Problem:
Produce the same data once more, line for line.

━━━━━━━━━━

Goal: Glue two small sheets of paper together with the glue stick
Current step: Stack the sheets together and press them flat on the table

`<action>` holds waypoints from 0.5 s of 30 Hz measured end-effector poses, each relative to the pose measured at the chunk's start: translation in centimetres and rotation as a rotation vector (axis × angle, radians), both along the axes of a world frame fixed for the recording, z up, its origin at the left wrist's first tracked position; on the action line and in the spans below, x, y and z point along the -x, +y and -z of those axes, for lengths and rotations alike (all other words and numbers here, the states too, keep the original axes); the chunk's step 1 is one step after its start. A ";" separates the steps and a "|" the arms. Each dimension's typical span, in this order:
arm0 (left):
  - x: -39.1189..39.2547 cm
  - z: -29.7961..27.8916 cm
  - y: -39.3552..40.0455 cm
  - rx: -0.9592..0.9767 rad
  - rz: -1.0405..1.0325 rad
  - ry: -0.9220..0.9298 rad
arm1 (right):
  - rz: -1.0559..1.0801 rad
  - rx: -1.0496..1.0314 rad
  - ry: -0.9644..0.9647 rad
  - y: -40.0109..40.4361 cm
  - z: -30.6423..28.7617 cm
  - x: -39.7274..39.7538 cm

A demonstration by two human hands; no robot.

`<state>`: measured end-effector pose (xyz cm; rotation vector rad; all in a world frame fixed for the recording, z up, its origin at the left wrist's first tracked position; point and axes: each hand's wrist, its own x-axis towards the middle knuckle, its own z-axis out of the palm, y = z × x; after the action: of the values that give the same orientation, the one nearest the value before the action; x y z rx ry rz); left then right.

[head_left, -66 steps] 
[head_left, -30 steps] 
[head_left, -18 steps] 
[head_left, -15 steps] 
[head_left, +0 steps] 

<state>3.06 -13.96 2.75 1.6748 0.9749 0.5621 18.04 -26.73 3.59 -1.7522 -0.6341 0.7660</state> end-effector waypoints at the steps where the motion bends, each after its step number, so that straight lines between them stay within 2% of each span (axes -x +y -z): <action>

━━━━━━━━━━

Response to the exercise:
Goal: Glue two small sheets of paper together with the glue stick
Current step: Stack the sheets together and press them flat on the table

`<action>` holds waypoints from 0.5 s of 30 Hz measured end-effector poses, each relative to the pose measured at the chunk's start: translation in centimetres and rotation as a rotation vector (axis × angle, radians), both along the axes of a world frame fixed for the recording, z up, its origin at the left wrist's first tracked position; on the action line and in the spans below, x, y and z point along the -x, +y and -z of those axes, for lengths and rotations alike (all other words and numbers here, the states too, keep the original axes); the chunk's step 1 is one step after its start. A ";" separates the steps and a "|" the arms. Each dimension's typical span, in this order:
arm0 (left):
  - x: -39.1189..39.2547 cm
  - z: -29.7961..27.8916 cm
  - y: -39.3552..40.0455 cm
  - rx: -0.9592..0.9767 rad
  - rz: -1.0405..1.0325 rad
  - ry: -0.9220..0.9298 rad
arm1 (right):
  - rz: -1.0559..1.0801 rad
  - rx: -1.0496..1.0314 rad
  - ry: -0.9644..0.9647 rad
  - y: -40.0109..40.4361 cm
  - z: -30.6423..28.7617 cm
  - x: -39.7274..39.7538 cm

A demonstration by two human hands; no robot.

`<state>`: measured end-effector pose (xyz cm; rotation vector rad; all in a world frame fixed for the recording, z up, its origin at the left wrist's first tracked position; point and axes: each hand's wrist, its own x-axis towards the middle knuckle, its own z-axis out of the palm, y = z × x; after the action: of the values that give the same orientation, the one nearest the value before the action; x y z rx ry rz); left then right.

[head_left, -66 steps] 
[head_left, -30 steps] 
[head_left, -18 steps] 
[head_left, -15 steps] 
[head_left, +0 steps] 

<state>3.06 -13.96 2.75 1.6748 0.9749 0.5621 18.04 -26.73 3.59 -1.7522 -0.6341 0.7660</state> end-effector waypoints at the steps where the motion bends, each after its step number, so that straight lines between them stay within 2% of each span (axes -x +y -z): <action>

This finishes the answer to the exercise.